**Exercise description**:
Of all the lines below, return only those starting with the line holding "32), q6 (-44" and going on through the line holding "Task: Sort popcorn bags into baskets", exactly as written.
##### The data #####
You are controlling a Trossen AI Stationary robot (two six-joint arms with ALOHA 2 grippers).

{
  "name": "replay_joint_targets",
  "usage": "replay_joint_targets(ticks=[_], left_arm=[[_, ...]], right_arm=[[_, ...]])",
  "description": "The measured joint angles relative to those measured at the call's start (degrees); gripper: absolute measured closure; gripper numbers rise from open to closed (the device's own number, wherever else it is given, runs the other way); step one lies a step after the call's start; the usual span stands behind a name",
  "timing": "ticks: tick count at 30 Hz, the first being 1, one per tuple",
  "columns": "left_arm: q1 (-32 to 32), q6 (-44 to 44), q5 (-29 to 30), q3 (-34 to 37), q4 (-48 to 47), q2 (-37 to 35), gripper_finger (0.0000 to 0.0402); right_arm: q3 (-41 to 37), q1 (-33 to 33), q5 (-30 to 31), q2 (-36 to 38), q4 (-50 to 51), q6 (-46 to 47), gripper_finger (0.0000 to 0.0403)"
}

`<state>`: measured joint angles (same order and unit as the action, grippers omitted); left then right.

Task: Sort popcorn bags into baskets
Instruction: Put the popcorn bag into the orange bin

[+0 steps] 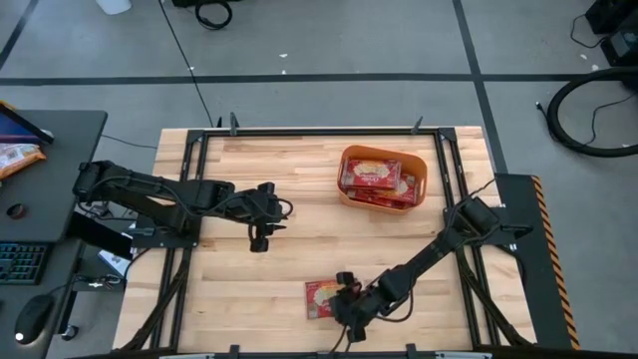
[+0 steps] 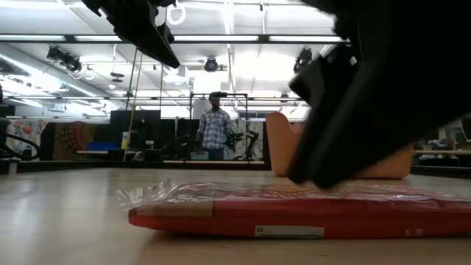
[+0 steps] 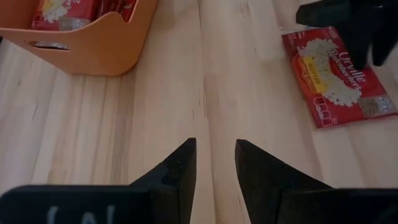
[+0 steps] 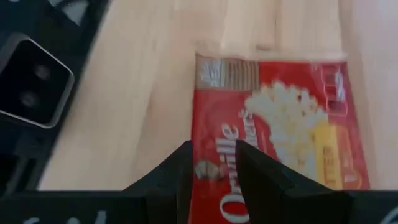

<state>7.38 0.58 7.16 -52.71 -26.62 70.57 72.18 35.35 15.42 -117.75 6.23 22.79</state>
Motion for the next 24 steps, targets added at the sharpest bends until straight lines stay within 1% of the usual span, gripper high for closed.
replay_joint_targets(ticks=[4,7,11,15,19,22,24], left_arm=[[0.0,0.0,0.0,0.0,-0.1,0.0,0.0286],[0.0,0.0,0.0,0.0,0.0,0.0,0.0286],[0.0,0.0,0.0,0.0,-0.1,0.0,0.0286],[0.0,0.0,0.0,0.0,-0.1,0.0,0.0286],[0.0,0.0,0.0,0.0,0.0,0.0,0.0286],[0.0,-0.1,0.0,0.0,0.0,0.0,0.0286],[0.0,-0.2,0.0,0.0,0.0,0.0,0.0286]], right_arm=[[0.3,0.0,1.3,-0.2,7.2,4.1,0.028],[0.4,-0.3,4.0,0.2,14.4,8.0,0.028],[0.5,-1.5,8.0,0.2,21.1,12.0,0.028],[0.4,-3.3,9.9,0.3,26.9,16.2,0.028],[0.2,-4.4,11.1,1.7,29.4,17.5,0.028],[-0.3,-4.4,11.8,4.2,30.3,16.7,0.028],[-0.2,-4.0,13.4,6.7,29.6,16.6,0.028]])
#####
**Response box**:
  "columns": "left_arm: q1 (-32 to 32), q6 (-44 to 44), q5 (-29 to 30), q3 (-34 to 37), q4 (-48 to 47), q2 (-37 to 35), gripper_finger (0.0000 to 0.0402); right_arm: q3 (-41 to 37), q1 (-33 to 33), q5 (-30 to 31), q2 (-36 to 38), q4 (-50 to 51), q6 (-46 to 47), gripper_finger (0.0000 to 0.0403)"
}

`<state>`: measured joint angles (same order and unit as the action, grippers omitted); left then right.

Task: Sort popcorn bags into baskets

The response to this exercise has been given in full.